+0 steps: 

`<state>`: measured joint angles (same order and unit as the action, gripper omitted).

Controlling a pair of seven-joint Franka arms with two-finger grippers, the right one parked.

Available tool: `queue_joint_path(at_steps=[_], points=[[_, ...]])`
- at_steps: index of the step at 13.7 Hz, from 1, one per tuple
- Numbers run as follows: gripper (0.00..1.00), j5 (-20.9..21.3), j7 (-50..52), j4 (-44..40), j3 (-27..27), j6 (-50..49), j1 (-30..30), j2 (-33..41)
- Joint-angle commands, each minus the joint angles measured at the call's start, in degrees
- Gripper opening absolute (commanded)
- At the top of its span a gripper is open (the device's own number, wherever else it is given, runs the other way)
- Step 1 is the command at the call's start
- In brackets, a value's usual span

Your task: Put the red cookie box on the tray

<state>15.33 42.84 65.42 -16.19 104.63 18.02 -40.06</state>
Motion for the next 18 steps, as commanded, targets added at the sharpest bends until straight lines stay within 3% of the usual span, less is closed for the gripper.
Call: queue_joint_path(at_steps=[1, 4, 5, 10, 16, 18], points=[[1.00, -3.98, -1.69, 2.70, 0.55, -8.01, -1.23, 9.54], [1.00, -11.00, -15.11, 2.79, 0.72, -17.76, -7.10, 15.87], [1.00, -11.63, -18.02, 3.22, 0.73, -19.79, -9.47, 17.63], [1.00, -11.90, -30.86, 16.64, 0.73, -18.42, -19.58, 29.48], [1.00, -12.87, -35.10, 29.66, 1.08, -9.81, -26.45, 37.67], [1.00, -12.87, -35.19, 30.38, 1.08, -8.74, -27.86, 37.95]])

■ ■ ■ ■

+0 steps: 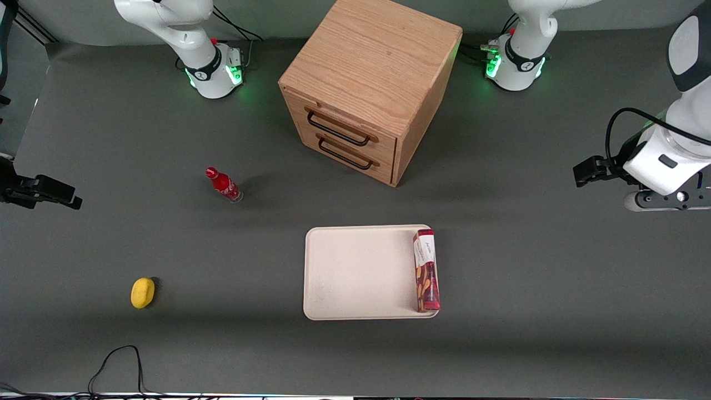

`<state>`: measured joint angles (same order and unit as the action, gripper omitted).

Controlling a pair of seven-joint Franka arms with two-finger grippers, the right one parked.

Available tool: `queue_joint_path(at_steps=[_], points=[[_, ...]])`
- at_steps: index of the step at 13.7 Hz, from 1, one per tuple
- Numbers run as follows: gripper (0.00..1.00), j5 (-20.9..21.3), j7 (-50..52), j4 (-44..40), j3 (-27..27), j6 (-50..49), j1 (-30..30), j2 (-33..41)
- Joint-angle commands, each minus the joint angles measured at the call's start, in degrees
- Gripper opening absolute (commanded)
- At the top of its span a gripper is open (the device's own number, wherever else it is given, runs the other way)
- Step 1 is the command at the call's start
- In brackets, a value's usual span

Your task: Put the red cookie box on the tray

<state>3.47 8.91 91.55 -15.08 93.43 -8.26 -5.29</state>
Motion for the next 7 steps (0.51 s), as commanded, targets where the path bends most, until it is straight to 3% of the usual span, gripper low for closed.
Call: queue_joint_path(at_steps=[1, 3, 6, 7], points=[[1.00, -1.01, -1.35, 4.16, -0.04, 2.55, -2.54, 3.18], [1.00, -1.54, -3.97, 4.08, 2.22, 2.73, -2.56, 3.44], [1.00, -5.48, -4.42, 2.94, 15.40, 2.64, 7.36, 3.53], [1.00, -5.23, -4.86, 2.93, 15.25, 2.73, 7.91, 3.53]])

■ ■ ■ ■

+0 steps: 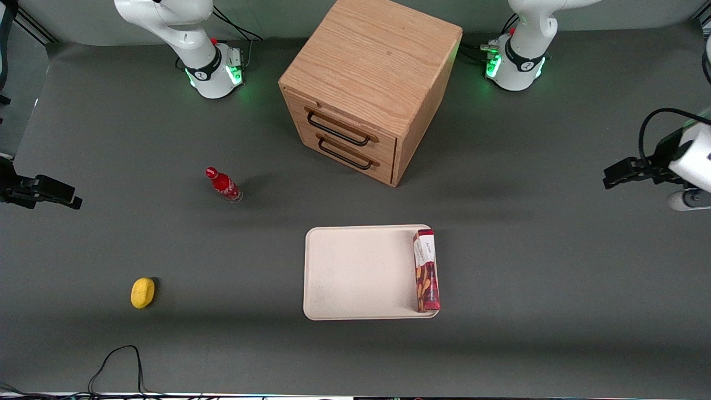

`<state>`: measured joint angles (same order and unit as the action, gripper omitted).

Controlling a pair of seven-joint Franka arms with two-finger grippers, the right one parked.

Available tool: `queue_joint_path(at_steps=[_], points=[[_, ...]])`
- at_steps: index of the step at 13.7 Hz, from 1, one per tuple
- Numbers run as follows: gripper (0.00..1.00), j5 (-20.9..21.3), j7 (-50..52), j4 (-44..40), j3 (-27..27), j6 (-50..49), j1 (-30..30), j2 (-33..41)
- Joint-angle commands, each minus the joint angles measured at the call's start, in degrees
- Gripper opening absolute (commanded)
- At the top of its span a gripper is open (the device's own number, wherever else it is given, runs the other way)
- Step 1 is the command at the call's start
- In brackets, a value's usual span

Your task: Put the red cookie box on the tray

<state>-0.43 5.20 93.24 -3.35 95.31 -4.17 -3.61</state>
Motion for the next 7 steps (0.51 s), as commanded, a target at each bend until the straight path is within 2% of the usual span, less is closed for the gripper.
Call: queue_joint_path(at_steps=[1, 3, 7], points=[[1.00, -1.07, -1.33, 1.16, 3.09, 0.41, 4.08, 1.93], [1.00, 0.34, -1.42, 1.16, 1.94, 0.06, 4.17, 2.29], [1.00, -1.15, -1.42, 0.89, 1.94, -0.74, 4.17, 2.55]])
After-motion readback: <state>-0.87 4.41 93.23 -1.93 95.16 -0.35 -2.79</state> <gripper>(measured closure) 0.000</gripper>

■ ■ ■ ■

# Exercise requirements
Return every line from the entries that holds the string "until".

# Solution to this task
Motion for the next 18 steps, as commanded, targets added at the sharpest bends until straight lines stay within 3% of the usual span, less is closed for the gripper.
Motion for the next 7 steps (0.51 s), as commanded, targets where the path bends most, until it is straight to 3% of the usual span, gripper low for closed.
Motion for the next 7 steps (0.51 s), as commanded, a target at each bend until the straight path is within 2% of the usual span, less is closed for the gripper.

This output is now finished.